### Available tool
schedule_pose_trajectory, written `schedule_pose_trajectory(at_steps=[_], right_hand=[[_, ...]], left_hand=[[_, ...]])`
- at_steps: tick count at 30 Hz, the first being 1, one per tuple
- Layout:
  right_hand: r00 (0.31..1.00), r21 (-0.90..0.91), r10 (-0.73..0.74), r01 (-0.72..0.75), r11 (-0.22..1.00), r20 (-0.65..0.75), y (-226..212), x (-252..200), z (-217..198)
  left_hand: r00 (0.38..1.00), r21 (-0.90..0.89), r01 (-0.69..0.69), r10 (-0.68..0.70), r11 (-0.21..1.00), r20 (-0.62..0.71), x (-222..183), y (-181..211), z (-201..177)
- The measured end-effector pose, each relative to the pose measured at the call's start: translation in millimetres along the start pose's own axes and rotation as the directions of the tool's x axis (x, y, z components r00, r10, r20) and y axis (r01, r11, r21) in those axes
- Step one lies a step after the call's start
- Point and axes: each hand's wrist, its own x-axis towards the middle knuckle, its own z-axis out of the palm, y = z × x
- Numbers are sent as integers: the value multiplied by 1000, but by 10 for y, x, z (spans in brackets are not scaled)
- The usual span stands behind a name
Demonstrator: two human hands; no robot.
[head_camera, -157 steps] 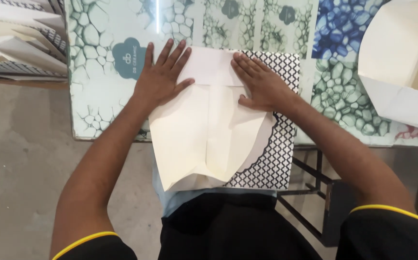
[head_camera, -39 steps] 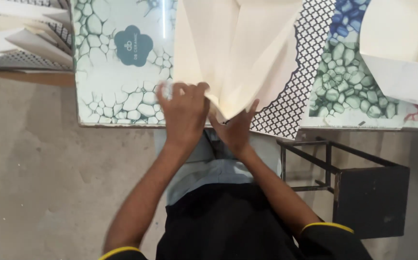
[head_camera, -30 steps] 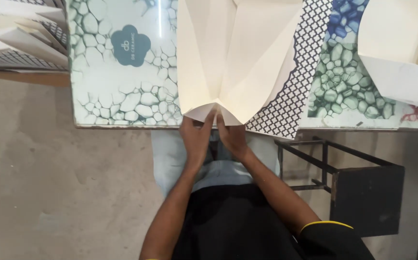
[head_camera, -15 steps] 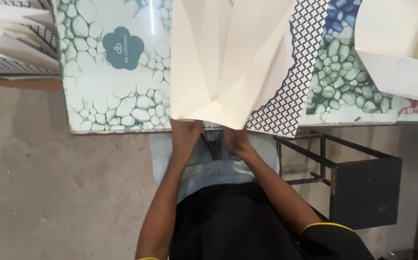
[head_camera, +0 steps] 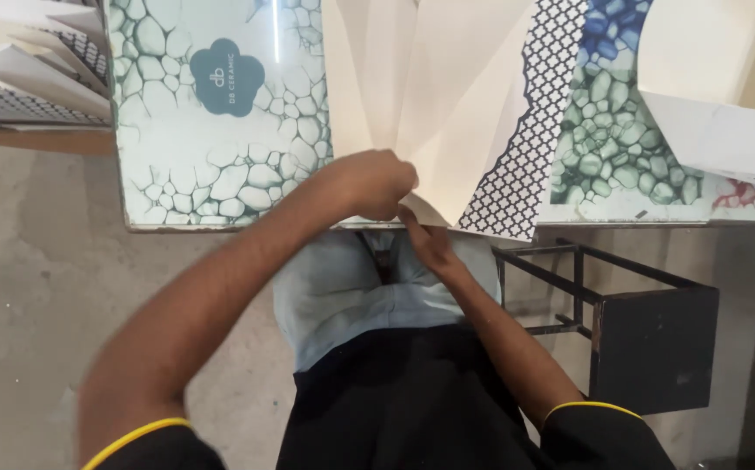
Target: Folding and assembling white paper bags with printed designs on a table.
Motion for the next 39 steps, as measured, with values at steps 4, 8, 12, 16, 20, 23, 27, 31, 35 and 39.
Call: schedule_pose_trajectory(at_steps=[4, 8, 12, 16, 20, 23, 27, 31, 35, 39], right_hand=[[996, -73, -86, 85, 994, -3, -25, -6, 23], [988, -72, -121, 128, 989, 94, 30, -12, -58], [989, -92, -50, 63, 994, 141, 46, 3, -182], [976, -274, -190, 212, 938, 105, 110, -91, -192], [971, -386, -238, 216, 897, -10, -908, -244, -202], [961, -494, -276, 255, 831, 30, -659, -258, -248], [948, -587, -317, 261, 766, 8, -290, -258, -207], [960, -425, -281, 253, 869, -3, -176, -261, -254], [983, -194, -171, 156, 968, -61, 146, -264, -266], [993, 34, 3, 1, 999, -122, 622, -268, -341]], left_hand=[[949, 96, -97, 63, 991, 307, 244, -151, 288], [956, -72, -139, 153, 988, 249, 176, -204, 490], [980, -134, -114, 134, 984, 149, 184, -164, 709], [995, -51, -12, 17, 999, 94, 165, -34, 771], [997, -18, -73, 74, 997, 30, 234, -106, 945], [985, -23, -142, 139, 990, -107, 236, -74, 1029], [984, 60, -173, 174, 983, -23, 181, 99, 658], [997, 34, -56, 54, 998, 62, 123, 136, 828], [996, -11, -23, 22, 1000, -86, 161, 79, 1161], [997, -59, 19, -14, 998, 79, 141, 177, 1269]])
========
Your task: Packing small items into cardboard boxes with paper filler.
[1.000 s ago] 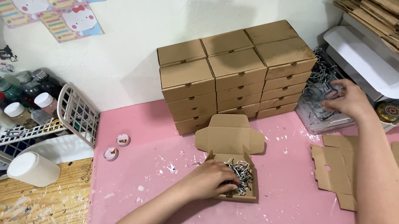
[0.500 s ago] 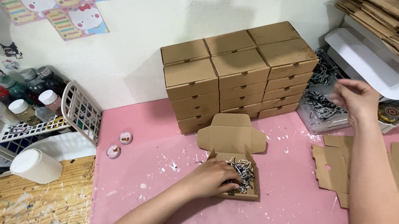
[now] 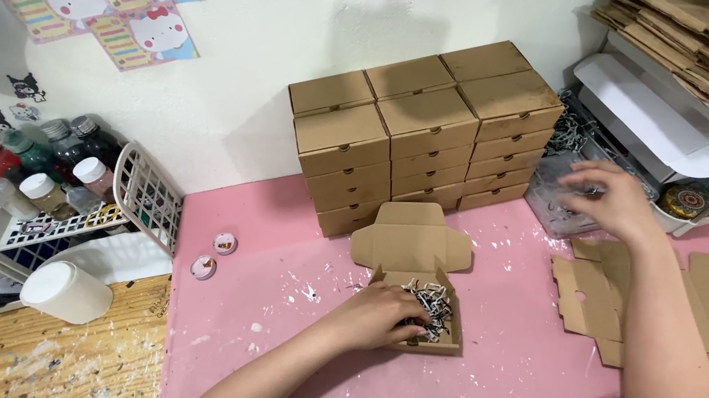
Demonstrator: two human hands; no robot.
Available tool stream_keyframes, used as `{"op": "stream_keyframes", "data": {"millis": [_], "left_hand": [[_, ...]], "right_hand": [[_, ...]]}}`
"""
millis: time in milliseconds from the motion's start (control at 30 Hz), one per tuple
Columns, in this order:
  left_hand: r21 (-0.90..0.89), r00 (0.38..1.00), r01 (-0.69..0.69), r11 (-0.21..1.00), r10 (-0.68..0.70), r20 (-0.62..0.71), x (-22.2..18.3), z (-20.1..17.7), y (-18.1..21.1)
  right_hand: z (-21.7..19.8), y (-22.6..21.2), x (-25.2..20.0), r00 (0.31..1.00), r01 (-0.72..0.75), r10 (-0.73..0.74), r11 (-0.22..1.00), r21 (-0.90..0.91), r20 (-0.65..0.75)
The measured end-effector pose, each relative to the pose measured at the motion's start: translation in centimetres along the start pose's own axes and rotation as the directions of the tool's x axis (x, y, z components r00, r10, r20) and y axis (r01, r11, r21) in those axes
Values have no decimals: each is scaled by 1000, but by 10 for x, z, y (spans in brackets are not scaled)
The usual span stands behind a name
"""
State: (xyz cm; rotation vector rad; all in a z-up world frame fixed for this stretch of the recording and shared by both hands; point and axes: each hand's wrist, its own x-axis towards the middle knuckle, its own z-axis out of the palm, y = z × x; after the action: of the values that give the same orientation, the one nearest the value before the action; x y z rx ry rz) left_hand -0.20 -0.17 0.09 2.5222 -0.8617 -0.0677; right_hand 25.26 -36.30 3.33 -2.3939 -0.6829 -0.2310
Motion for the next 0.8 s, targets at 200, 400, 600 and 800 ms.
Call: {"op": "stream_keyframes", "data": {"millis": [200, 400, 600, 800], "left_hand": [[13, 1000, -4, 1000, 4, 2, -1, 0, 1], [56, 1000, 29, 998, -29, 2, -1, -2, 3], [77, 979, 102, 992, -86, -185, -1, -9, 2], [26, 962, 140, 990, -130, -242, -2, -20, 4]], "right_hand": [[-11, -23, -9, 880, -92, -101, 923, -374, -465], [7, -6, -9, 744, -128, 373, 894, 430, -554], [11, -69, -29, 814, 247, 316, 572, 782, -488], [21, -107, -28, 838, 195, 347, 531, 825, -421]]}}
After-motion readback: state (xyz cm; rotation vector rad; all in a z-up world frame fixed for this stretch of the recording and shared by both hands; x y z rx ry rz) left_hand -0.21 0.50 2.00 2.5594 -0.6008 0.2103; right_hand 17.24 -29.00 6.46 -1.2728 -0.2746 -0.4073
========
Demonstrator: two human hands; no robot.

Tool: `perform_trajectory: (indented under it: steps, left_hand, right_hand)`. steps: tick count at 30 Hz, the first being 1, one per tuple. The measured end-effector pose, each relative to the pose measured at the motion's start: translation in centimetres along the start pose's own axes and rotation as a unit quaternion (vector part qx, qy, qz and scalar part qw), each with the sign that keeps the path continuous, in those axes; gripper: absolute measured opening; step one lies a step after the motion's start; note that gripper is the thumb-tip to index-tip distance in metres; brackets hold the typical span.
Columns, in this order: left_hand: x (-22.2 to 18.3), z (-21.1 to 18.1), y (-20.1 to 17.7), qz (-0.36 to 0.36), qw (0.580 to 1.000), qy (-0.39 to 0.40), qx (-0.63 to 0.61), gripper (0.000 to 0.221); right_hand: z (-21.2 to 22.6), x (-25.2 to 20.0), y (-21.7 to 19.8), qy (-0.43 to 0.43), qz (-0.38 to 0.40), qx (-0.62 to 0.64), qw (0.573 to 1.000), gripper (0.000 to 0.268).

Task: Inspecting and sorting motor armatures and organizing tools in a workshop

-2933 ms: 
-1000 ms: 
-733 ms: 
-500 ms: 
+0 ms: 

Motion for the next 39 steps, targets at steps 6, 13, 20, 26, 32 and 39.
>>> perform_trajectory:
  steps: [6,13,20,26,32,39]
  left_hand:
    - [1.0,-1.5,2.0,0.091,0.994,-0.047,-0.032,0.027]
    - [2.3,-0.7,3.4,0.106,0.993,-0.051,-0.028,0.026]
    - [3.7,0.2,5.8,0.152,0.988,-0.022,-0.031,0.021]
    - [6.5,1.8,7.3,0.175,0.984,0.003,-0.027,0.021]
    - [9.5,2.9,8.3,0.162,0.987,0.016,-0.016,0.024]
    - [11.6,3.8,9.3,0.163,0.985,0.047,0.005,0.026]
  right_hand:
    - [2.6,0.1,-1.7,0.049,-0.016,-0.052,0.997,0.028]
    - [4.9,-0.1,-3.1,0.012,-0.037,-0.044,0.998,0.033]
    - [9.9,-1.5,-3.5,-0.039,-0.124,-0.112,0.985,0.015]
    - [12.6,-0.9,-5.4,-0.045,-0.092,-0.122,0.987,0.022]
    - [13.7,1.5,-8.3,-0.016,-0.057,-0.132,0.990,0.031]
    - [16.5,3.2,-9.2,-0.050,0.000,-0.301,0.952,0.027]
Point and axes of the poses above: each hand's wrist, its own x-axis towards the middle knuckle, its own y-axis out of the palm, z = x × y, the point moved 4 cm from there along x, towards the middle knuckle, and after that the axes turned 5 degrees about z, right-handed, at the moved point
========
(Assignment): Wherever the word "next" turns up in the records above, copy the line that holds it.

(Written answer):
Motion for the next 39 steps, as measured, with values at steps 4, 8, 12, 16, 20, 23, 27, 31, 35 and 39.
Motion for the next 0.8 s, targets at 200, 400, 600 and 800 ms.
Motion for the next 39 steps, targets at steps 6, 13, 20, 26, 32 and 39.

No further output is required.